Luis Carballo, il nostro inviato a Port au Prince ha incontrato all’aeroporto della capitale Vicente Raimundo, uno dei coordinatori della macchina umanitaria:

Luis Carballo:
“Siamo con Vicente Raimundo, coordinatore dei soccorso per conto dell’Unione Europea. E’ sbarcato qui 12 ore dopo il sisma. A lui chiediamo quali sono le modalità dell’intervento europeo”

Vicente Raimundo:
“Innanzitutto appena arrivati abbiamo cercato di capire quale fosse l’ampiezza della catastrofe. E’ la prima cosa da fare in questi casi. Quando ci siamo resi conto grazie all’intuizione e sopratuttto all’esperienza acquisita nel corso di altri terremoti che il problema era di dimensioni enormi, abbiamo cercato di mobilitarci al massimo. Dal primo giorno abbiamo avuto 3 milioni di euro a disposizione per aiutare i terremotati, organizzare operazioni di soccorso, installare ospedali da campo e distribuire acqua e cibo. Queste sono state le nostre priorità per i primi 4 giorni”

Luis Carballo:
“Abbiamo constatato che ci sono ancora grossi problemi per quanto riguarda la distribuzione dei viveri anche se le cose sembrano migliorare.
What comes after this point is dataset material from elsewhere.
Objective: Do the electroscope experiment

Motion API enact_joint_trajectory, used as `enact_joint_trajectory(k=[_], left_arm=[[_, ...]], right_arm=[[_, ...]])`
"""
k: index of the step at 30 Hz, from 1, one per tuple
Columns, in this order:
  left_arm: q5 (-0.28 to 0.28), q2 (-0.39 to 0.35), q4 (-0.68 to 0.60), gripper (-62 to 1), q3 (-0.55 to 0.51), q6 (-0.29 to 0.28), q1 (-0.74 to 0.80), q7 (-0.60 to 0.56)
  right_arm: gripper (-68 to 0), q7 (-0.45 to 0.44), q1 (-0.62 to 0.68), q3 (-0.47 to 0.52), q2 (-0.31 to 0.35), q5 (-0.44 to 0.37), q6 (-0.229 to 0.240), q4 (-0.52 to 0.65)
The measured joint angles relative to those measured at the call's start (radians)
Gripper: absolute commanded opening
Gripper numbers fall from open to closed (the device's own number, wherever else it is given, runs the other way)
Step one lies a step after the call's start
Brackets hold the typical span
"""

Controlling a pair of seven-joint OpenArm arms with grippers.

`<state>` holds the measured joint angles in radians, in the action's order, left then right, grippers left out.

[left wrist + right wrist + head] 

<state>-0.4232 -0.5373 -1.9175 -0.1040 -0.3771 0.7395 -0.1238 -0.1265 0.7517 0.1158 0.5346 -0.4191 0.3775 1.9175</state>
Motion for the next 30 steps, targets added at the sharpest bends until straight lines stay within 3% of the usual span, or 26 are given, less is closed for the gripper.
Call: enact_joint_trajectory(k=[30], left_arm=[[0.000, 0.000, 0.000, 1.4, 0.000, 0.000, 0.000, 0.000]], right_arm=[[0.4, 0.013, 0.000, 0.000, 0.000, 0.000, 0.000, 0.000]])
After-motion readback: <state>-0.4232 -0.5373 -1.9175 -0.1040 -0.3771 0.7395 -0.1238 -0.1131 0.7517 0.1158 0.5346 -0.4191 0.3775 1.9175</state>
Ieri ad esempio c‘è stato una distribuzione massiccia di viveri è vero?”

Vicente Raimundo:
“In effetti ieri siamo riusciti a distribuire gli aiuti a circa 96 500 persone. Le razioni che diamo sono al momento kit di sopravvivenza, biscotti, razioni militari. Non è ancora il cibo di qualità che la gente si attende e a cui ha diritto ma è cibo che permetterà loro di sopravvivere all’emergenza”

Luis Carballo:
“In questo momento Port au Prince è una città divisa in 2. I quartieri che erano sicuri lo sono ancora. Quelli pericolosi oggi sono ancora piu’ pericolosi”

Vicente Raimundo:
“E’ vero dove la situazione anche in precedenza era difficile ci sono ancora difficoltà. E nei quartieri tranquilli regna ancora una certa calma. Ma voglio dire che non siamo mai stati costretti a sospendere la distribuzione degli aiuti umanitari per problemi di sicurezza. Ci sono stati degli incidenti ma si è trattato di casi isolati.”